In the general formula (1), R 1 and R 3 each independently represent a monovalent aromatic group which may have one or more substituents,
X 1 and X 2 each independently represent a direct bond, an alkylene group having 1 to 8 carbon atoms, an oxygen atom, a nitrogen atom or a sulfur atom, and are optionally adjacent to each other in the alkylene group having 1 to 8 carbon atoms.
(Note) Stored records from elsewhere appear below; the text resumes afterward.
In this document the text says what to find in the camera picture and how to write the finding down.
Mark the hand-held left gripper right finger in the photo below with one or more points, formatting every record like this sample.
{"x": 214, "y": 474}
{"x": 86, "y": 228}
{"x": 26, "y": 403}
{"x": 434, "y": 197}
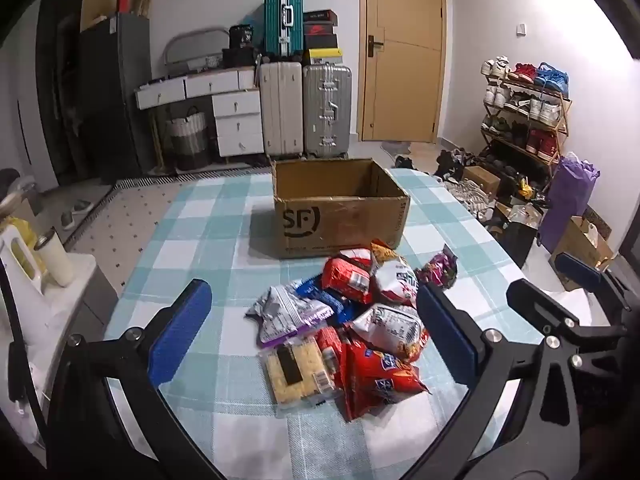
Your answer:
{"x": 445, "y": 330}

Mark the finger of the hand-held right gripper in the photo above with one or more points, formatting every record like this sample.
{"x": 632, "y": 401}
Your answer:
{"x": 530, "y": 300}
{"x": 577, "y": 266}

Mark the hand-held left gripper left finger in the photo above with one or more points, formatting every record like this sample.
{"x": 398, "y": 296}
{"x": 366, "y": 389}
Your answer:
{"x": 180, "y": 330}

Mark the white snack bag orange print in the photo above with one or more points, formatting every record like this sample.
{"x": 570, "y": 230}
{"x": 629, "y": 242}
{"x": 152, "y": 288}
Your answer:
{"x": 390, "y": 327}

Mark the dark purple snack packet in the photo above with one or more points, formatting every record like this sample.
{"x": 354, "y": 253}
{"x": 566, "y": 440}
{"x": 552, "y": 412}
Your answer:
{"x": 440, "y": 267}

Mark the white snack bag fries print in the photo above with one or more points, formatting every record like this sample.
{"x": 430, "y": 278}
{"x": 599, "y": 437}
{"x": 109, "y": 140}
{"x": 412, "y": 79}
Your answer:
{"x": 397, "y": 282}

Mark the large red snack bag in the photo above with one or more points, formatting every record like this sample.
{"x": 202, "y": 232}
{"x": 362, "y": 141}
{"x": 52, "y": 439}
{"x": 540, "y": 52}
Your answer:
{"x": 380, "y": 380}

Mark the silver purple snack bag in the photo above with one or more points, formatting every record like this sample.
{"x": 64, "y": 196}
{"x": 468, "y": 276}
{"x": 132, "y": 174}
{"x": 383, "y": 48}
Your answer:
{"x": 280, "y": 315}

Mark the red white snack packet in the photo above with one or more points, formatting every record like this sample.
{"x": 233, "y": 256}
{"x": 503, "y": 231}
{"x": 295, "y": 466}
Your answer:
{"x": 345, "y": 277}

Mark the clear cracker packet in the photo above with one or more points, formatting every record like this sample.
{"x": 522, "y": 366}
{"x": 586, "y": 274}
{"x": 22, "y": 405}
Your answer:
{"x": 300, "y": 370}

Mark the blue snack packet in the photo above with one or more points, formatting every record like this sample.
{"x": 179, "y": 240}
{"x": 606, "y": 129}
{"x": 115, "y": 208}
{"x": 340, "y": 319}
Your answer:
{"x": 310, "y": 289}

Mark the open brown storage box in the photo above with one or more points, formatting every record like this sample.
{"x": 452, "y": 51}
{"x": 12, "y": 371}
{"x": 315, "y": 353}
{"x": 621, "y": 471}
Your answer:
{"x": 580, "y": 247}

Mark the black shopping bag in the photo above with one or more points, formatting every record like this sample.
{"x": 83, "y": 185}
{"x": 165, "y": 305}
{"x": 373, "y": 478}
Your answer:
{"x": 515, "y": 240}

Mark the teal checked tablecloth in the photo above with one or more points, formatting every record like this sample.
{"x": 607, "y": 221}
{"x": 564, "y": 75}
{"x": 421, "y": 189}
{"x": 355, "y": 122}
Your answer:
{"x": 200, "y": 240}

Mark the small yellow object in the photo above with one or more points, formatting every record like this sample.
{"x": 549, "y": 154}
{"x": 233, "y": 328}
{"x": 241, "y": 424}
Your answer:
{"x": 525, "y": 187}

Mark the wooden shoe rack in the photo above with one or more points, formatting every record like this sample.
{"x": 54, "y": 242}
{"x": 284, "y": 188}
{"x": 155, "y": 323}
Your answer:
{"x": 550, "y": 159}

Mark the beige dotted rug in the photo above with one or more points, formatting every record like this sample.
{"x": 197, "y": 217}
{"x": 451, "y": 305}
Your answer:
{"x": 115, "y": 225}

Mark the pile of loose shoes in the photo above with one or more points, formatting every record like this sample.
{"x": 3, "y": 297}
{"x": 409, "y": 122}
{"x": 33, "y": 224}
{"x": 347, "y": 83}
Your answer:
{"x": 465, "y": 192}

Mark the small brown cardboard box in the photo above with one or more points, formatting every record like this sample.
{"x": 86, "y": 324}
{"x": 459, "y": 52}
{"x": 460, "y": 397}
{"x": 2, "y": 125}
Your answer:
{"x": 480, "y": 177}

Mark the grey slipper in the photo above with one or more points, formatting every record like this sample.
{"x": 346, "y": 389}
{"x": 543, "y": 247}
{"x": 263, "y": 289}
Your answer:
{"x": 82, "y": 206}
{"x": 67, "y": 221}

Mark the white plastic jug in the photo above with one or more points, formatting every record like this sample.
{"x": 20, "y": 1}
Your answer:
{"x": 10, "y": 260}

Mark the grey floor mat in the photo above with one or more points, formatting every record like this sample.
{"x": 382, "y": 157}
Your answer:
{"x": 396, "y": 147}

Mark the woven laundry basket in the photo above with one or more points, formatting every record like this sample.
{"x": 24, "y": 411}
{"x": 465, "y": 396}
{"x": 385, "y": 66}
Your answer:
{"x": 187, "y": 135}

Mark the white drawer desk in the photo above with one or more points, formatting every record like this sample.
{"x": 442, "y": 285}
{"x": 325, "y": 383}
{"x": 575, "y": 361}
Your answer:
{"x": 237, "y": 125}

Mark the dark grey cabinet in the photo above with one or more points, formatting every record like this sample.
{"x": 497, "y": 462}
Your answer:
{"x": 115, "y": 110}

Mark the beige suitcase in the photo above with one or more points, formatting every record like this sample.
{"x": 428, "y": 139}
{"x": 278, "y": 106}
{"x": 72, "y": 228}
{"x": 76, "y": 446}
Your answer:
{"x": 280, "y": 110}

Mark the wooden door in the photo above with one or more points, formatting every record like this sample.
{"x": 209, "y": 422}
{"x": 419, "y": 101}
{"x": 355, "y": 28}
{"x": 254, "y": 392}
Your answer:
{"x": 400, "y": 85}

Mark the silver suitcase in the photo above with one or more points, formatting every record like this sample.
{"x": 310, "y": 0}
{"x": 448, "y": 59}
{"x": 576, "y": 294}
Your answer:
{"x": 320, "y": 110}

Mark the black printed bag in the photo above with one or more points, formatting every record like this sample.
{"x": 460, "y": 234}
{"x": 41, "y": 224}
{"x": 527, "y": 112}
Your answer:
{"x": 241, "y": 37}

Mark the yellow black shoe box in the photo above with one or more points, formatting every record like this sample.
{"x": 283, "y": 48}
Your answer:
{"x": 322, "y": 56}

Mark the teal suitcase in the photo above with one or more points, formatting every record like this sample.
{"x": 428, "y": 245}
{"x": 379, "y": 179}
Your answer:
{"x": 277, "y": 20}

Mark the white light switch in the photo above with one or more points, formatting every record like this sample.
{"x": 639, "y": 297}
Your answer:
{"x": 521, "y": 30}
Oxygen atom, nitrogen atom or sulfur atom may be present between carbon atoms,
R 2 represents —CH 2 CH 2 — or —CH 2 CH 2 CH 2 —,
n represents a number of 1 to 10000.
The flame retardant according to claim 1, wherein in the general formula (1), R 1 and R 3 are each independently a monocyclic aromatic hydrocarbon ring group.
The flame retardant according to claim 1 or 2, wherein in the general formula (1), X 1 and X 2 are each independently an alkylene group having 1 to 4 carbon atoms.
A flame retardant composition containing the flame retardant according to any one of claims 1 to 3 and a phosphate compound.
The flame retardant composition according to claim 4, wherein the phosphate compound is pyrophosphate.
The flame retardant composition according to claim 4 or 5, wherein the mass ratio of the flame retardant to the phosphate compound is 9: 1 to 1: 9 in the former case and the latter case.
A synthetic resin composition containing 0.01 to 50 parts by mass of the flame retardant according to any one of claims 1 to 3 with respect to 100 parts by mass of the synthetic resin.
A synthetic resin composition, and a synthetic resin composition containing 0.01 to 100 parts by mass of the flame retardant composition according to any one of claims 4 to 6 with respect to 100 parts by mass of the synthetic resin.
The synthetic resin composition according to claim 7 or 8, wherein the synthetic resin is one or more selected from the group consisting of polyester resins and polyamide resins.
A molded product of the synthetic resin composition according to any one of claims 7 to 9.
A method for flame-retarding a synthetic resin, comprising adding a compound represented by the following general formula (1) to the synthetic resin.

In the general formula (1), R 1 and R 3 each independently represent a monovalent aromatic group which may have one or more substituents,
X 1 and X 2 each independently represent a direct bond, an alkylene group having 1 to 8 carbon atoms, an oxygen atom, a nitrogen atom or a sulfur atom, and are optionally adjacent to each other in the alkylene group having 1 to 8 carbon atoms. Oxygen atom, nitrogen atom or sulfur atom may be present between carbon atoms,
R 2 represents —CH 2 CH 2 — or —CH 2 CH 2 CH 2 —,
n represents a number of 1 to 10000.